Friday, June 17, 2005

India or China? 

Mark Steyn believes that India, not China, is the Asian giant to watch. Indian blogger Amit Varma, who came to prominence blogging in the aftermath of the tsunami, is not as optimistic about India's prospects. He has written a piece titled "The myth of India's liberalization" for "The Asian Wall Street Journal" (which, alas, requires subscription), but it is also available for free on his blog India Uncut (hat tip: Instapundit):
Indian Prime Minister Manmohan Singh is due to visit Washington in a few weeks, and editorialists and commentators have already started writing about the emerging economic power of India. New Delhi's decision to start liberalizing its economy in 1991 is touted as a seminal event in India's history, the moment when it threw off the shackles of Fabian socialism and embraced free markets. It is the stuff of myth - and to a large extent, it is exactly that.
As he concludes:
In between the socialist left and the religious right is the Congress, a party which occupies the center of the political space almost by default. Its position on issues is always malleable, and although it is currently the party of government, it leads a coalition that depends on the left for survival. The pace of reforms has not increased since it came to power last year, and is not likely to do so anytime soon.
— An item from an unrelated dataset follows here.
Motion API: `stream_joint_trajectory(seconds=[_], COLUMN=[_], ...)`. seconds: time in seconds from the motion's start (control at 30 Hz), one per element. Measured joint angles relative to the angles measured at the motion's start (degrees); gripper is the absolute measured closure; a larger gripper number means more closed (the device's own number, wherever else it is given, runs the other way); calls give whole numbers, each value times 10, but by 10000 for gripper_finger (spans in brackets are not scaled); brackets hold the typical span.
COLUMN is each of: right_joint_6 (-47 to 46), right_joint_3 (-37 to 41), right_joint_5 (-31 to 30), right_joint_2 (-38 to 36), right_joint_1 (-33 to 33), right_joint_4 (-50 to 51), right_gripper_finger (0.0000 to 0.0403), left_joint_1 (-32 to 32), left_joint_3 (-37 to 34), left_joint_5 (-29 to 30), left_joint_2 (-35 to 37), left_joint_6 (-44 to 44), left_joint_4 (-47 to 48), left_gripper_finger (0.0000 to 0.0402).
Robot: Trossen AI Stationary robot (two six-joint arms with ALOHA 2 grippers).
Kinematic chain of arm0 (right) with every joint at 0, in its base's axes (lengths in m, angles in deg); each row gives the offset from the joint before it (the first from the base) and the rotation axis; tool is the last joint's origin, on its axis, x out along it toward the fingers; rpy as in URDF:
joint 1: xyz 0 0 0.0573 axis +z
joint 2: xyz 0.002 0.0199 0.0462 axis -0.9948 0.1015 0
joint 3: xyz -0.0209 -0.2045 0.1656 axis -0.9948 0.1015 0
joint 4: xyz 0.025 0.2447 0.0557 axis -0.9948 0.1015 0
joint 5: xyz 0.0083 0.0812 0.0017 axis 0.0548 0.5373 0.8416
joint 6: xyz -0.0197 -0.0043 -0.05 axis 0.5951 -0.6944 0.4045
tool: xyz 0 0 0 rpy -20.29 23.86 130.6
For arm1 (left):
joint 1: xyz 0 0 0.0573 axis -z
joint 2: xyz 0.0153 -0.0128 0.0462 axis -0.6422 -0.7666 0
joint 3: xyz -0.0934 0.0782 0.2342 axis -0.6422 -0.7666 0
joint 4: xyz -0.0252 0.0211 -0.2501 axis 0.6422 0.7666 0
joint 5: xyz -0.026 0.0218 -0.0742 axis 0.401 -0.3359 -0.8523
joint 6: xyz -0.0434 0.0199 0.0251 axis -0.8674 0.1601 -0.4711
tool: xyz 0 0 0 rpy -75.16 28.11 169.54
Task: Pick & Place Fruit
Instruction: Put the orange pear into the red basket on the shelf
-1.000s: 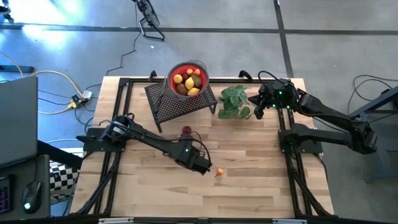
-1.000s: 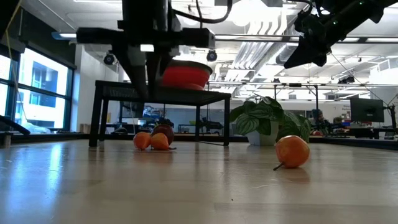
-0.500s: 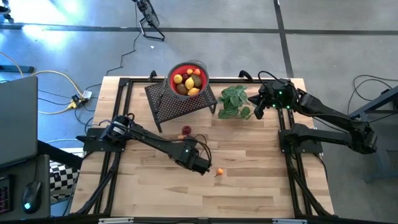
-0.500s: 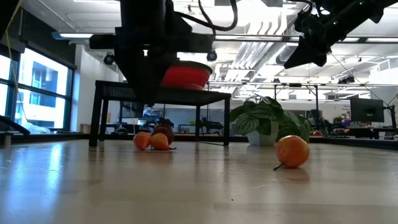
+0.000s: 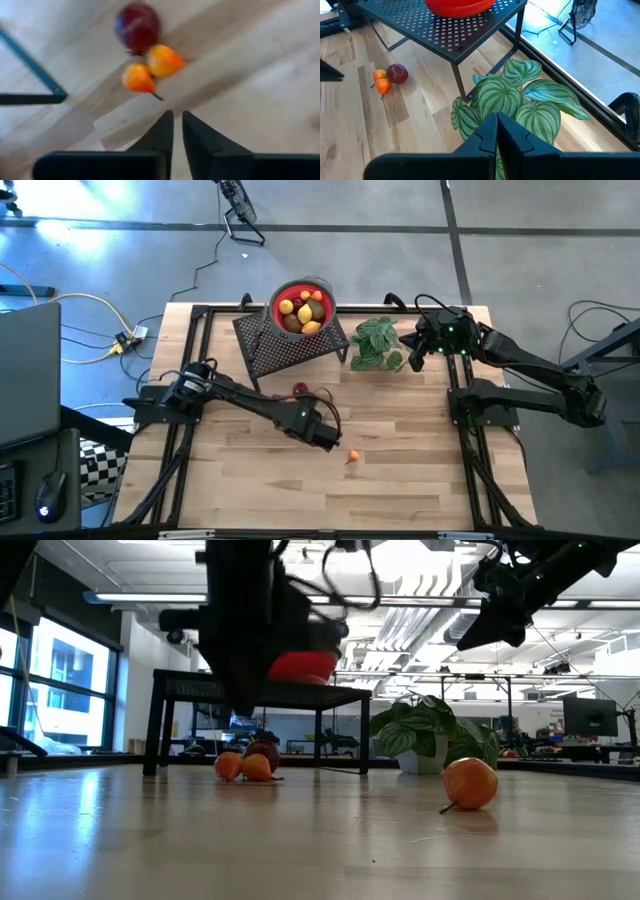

While the world focuses on the metaphorical bright lights of Bangalore, most of the country - indeed, much of Bangalore itself, which has been plagued by power and infrastructure problems recently - remains in darkness.
One gets the impression that China is not much different - that while ironically the communist government is significantly more pro-market than the Indian one, the phenomenal boom of cities like Beijing or Shanghai or the whole provinces like Guangdong distracts from the reality that most of the country and most of the population have been barely touched by the winds of change.

Still, even those "metaphorical bright lights" are a good progress in countries that have until recently been so mired in poverty and backwardness. Maybe, too, it is too much to expect that the world's two most populous countries can completely catch up to the West in just one or two decades.